Nunca he sabido por qué lo hice. Quizá sí que fuese verdad que su mirada era capaz de desarmarme y de empujarme a hacer cosas que nunca creí ser capaz de hacer, o quizá simplemente la sumisa que había despertado en mí comenzaba a ganar fuerza. Fuera como fuese, allí estaba yo: desnuda delante de una mujer a la que no conocía, con la camiseta y mis bragas en el suelo, a mis pies.

—Eres muy bonita —dijo con voz dulce, con la misma voz dulce que tenía cuando me consoló después de deshacerse del chico que me acosaba en el pub. Entonces, con una sonrisa traviesa, se apartó un mechón de pelo rubio que le caía sobre el rostro y bajó la mirada a mi entrepierna—. Y pelirroja natural.

—¿Puedo vestirme ya?

—No, todavía no estamos en paz. Cuando tú me viste a mí estaba sobre la cama, a cuatro patas.
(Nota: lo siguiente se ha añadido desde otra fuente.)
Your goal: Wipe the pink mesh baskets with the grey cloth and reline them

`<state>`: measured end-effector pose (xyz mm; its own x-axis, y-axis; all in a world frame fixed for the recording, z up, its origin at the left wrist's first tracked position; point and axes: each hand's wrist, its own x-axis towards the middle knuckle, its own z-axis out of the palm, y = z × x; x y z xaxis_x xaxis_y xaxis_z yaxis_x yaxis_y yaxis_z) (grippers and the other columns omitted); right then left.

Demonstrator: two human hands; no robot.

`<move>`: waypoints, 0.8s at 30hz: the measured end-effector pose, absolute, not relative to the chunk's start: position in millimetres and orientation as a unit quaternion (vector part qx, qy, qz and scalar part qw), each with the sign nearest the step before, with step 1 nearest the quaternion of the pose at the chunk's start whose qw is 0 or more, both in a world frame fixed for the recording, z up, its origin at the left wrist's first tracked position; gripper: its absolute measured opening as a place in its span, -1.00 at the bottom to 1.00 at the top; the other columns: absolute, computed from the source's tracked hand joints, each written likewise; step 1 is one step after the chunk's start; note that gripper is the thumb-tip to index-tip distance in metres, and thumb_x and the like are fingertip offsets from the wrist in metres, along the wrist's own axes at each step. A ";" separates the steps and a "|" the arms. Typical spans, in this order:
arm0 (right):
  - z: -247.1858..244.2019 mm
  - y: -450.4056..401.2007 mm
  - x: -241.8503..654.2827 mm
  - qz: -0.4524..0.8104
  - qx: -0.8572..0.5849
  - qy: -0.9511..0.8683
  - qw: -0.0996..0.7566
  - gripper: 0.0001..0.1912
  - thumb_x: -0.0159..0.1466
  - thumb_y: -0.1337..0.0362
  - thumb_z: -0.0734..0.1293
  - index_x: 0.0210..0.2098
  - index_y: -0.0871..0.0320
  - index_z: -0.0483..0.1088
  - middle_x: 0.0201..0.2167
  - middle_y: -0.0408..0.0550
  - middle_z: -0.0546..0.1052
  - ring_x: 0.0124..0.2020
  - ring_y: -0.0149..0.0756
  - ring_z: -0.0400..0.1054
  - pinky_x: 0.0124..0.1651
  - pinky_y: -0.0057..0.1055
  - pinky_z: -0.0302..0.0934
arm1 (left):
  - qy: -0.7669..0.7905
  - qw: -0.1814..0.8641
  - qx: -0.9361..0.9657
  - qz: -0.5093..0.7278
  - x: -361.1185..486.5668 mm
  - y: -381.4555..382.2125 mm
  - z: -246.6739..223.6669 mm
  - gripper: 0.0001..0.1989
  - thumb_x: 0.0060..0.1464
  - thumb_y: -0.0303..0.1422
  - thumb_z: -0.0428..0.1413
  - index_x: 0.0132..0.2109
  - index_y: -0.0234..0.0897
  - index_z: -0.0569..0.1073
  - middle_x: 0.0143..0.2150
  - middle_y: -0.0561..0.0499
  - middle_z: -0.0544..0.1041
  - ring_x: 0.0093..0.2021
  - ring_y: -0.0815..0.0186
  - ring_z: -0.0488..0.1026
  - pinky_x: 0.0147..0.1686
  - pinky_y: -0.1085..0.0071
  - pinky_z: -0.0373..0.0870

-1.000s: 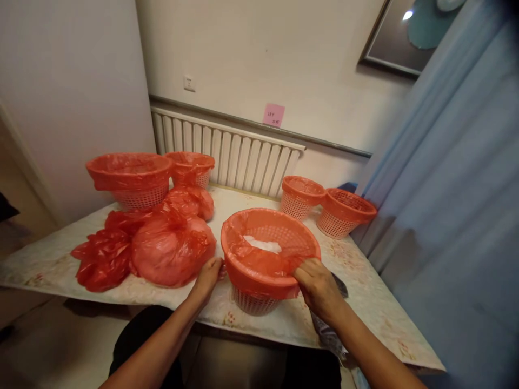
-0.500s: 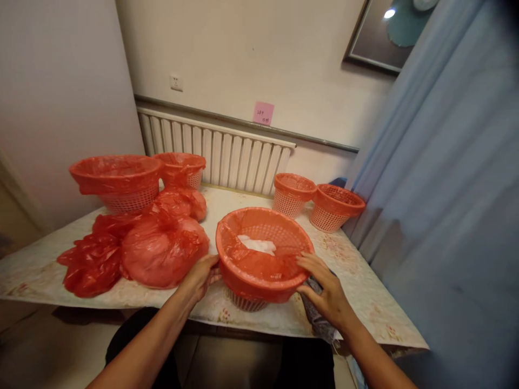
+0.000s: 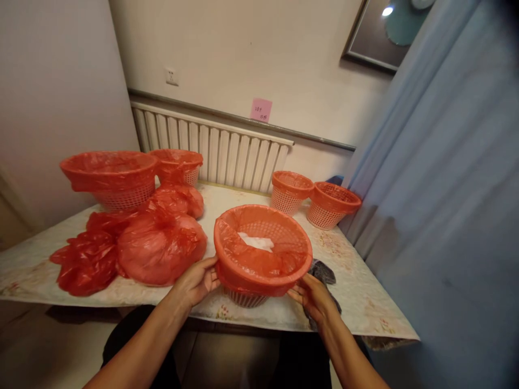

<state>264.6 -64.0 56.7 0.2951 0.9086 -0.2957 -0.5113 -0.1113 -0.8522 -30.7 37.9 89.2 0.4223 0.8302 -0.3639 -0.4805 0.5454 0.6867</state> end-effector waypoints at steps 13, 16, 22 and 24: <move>69.1 -68.4 249.6 0.578 -0.407 -0.124 0.696 -0.74 -0.05 0.45 0.44 -0.38 0.17 0.35 -0.58 -0.25 0.49 -0.62 -0.51 0.37 -0.54 -0.61 0.31 | 0.284 0.838 0.251 0.392 -33.4 14.8 109.8 -0.73 0.14 -0.52 0.03 0.00 -0.30 0.38 -0.19 -0.13 0.60 -0.26 0.18 0.58 -0.21 0.17 0.53; 72.7 -70.6 251.8 0.572 -0.390 -0.132 0.710 -0.70 -0.04 0.47 0.45 -0.33 0.17 0.35 -0.57 -0.28 0.48 -0.64 -0.55 0.34 -0.54 -0.63 0.30 | 0.287 0.842 0.244 0.386 -33.5 10.1 115.9 -0.71 0.13 -0.52 0.05 0.01 -0.30 0.37 -0.14 -0.15 0.59 -0.21 0.14 0.58 -0.17 0.13 0.52; 84.8 -73.2 259.7 0.562 -0.370 -0.141 0.726 -0.71 -0.02 0.48 0.45 -0.35 0.17 0.32 -0.53 -0.28 0.46 -0.63 -0.57 0.33 -0.62 -0.66 0.23 | 0.291 0.828 0.244 0.412 -33.9 6.8 117.4 -0.82 0.13 -0.54 0.03 -0.11 -0.38 0.41 -0.18 -0.18 0.58 -0.22 0.18 0.57 -0.21 0.22 0.55; 89.4 -73.0 262.7 0.550 -0.371 -0.152 0.732 -0.72 -0.02 0.48 0.44 -0.35 0.17 0.33 -0.50 -0.26 0.49 -0.61 -0.56 0.35 -0.62 -0.66 0.25 | 0.296 0.819 0.242 0.429 -33.5 6.6 115.7 -0.85 0.12 -0.54 0.04 -0.15 -0.38 0.42 -0.19 -0.16 0.58 -0.26 0.21 0.58 -0.26 0.24 0.57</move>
<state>262.7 -73.0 89.4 0.3480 0.9189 -0.1859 -0.6932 0.1187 -0.7109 -33.5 6.6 115.7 0.4571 0.8449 -0.2778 -0.5586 0.5158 0.6495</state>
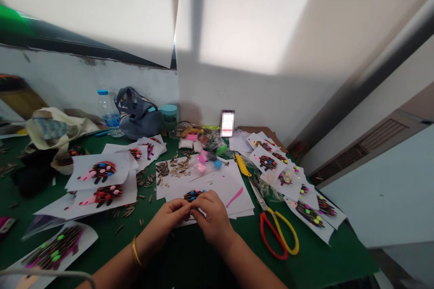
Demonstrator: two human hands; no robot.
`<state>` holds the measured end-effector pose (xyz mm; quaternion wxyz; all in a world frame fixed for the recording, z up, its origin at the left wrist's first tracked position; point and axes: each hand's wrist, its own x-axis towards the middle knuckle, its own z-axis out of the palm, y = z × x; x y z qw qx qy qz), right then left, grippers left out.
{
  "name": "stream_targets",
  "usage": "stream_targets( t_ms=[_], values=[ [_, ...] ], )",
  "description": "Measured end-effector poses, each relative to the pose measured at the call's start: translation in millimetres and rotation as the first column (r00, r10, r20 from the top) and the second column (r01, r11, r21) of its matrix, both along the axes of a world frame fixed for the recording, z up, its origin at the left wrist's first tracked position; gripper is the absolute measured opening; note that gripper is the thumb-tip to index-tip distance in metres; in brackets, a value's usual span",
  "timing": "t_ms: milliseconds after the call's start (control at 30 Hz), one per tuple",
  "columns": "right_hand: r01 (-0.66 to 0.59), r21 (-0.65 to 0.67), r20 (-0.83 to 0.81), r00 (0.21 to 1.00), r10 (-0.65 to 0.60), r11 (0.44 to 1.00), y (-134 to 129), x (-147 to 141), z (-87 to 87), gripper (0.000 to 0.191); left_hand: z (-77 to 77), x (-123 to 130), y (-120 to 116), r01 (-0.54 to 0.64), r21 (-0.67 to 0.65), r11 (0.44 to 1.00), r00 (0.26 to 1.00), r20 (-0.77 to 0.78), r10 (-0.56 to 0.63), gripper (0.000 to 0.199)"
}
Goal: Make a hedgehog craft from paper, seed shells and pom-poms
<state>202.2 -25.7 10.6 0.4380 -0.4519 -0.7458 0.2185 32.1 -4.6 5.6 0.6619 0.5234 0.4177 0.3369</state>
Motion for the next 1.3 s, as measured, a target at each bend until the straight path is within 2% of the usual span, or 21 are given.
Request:
stream_targets(
  t_ms=[233,433,633,833,967,1133,1300],
  values=[
    [-0.024,0.036,0.039,0.999,0.022,0.999,-2.4,2.1,0.8,0.008,3.3,-2.4,0.6,0.031,0.078,0.996,0.997,-0.074,-0.025,0.036],
    [-0.016,0.073,0.096,0.995,0.009,0.997,-6.6,4.1,1.1,0.016,1.6,-3.1,-0.7,0.059,0.107,0.993,0.993,-0.104,-0.048,0.038],
    [0.027,0.037,0.051,0.998,-0.029,0.999,-6.5,2.8,-3.5,0.014,0.7,-1.2,-1.2,0.025,0.090,0.996,0.999,-0.046,-0.021,0.032],
    [-0.007,0.009,0.035,0.999,0.007,1.000,-8.2,2.4,0.6,0.009,1.2,-1.8,-3.0,0.035,0.069,0.997,0.999,-0.025,-0.033,0.033],
    [-0.005,0.035,0.055,0.998,0.003,0.999,-9.5,2.2,2.5,0.009,0.7,-1.6,-3.2,0.057,0.105,0.993,0.996,-0.079,-0.048,0.038],
    [0.017,0.074,0.137,0.990,-0.027,0.997,-7.5,1.4,2.2,0.008,4.6,-0.1,-2.4,0.007,0.105,0.994,0.996,-0.088,0.003,0.036],
    [0.023,0.102,0.162,0.986,-0.039,0.995,-6.4,2.0,2.7,0.010,6.0,-0.2,-2.8,-0.013,0.041,0.999,1.000,-0.012,0.014,0.034]
  ],
)
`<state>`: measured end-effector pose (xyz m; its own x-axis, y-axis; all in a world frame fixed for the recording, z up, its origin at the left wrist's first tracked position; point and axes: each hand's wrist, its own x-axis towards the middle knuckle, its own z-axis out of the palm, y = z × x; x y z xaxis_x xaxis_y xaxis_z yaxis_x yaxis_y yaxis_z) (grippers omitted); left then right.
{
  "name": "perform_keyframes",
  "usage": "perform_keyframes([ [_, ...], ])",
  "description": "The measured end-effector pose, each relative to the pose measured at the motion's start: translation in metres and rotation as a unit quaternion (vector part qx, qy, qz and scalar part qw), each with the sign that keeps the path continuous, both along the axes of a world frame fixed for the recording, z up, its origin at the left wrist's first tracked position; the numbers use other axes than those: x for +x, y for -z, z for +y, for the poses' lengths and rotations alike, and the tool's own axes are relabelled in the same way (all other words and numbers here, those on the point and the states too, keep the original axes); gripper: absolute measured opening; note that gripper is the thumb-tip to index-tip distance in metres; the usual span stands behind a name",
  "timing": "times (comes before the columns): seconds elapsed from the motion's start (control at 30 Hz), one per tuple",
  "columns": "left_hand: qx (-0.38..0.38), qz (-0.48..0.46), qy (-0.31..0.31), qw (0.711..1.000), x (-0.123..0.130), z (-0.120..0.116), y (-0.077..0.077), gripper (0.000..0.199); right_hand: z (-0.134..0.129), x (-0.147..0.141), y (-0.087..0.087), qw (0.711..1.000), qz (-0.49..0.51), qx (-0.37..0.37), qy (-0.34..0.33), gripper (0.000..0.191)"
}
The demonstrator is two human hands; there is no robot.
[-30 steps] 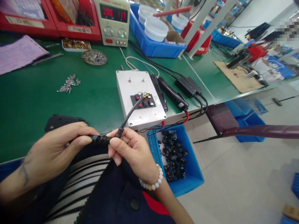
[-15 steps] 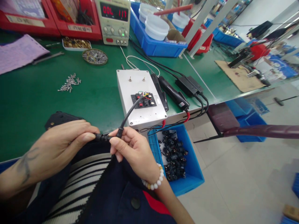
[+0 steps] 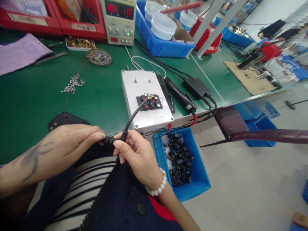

No dijo más, pero tampoco fue necesario. Muerta de vergüenza me subí a la cama y me coloqué a cuatro patas, de espaldas a ella. La imagen de Sonia en su cama, jugando con el enorme consolador y con sus propios dedos, volvió a mí con la fuerza de un torrente desbocado y, sospechando que eso era lo que esperaba de mí, comencé a tocarme. Mis dedos se deslizaban sobre mi clítoris despacio y en círculos, como si estuviese sola en mi habitación. Sonia no se equivocó cuando dijo que mis bragas estaban mojadas, y ahora, mientras me masturbaba, sentía que mis muslos estaban cada vez más empapados. Me sentía excitada, más de lo que había estado nunca, pero no comprendía por qué. Sentí entonces una caricia en mi cabello, giré la cara y me encontré allí a Sonia, quien me miraba con ternura. Tanto me alegré de volver a ver sus ojos azules que ni siquiera di importancia al móvil que llevaba en la mano y con el que estaba grabando todo lo que yo hacía. Se dirigió entonces hacia los pies de la cama, donde yo no podía verla, y sentí su mano acariciando mi culo primero y los labios de mi hinchado coño después. Metió dos dedos, despacio y con cuidado y comenzó a follarme con ellos tan bien que yo no pude hacer más que gritar contra la almohada y retorcer las sábanas con las manos, inundada de placer. Sus dedos siguieron follándome con maestría y, cuando sentía que estaba a punto de explotar en un orgasmo como nunca antes había sentido ninguno, sacó los dedos de mi coño y me propinó tres fuertes azotes en el culo. Sorprendida e indignada por lo que acababa de hacer me incorporé y vi que estaba de nuevo sentada en la silla del escritorio, sonriendo como un niño con un juguete nuevo. Solo entonces reparé en el móvil.

—¿Me estás grabando?

—Sí, Emi. Ahora podemos hacer dos cosas: puedes vestirte e irte de mi casa o puedes venir aquí y comerme el coño. Tienes diez segundos para elegir.

Yo todavía no lo sabía, pero ya era completamente suya. Sin pensar en lo que hacía me puse en pie, corrí hacia Sonia y me arrodillé frente a ella, quien subió la camiseta y abrió las piernas. No se había molestado en ponerse bragas.

Devoré el coño de Sonia sin que me importase siquiera que me estuviese grabando, y no paré hasta que se corrió entre gemidos de placer. Después me ayudó a ponerme en pie, me besó en los labios, me dio las buenas noches y regresó a su habitación, dejándome con el coño chorreando.

Me masturbé hasta correrme tres veces. En cuanto salió el sol, aprovechando que Sonia todavía dormía, me vestí y me marché de allí, incapaz de mirarla a la cara después de todo lo que había pasado. Sobre la cama, sin embargó, le dejé mis bragas, pues no quería que me olvidase.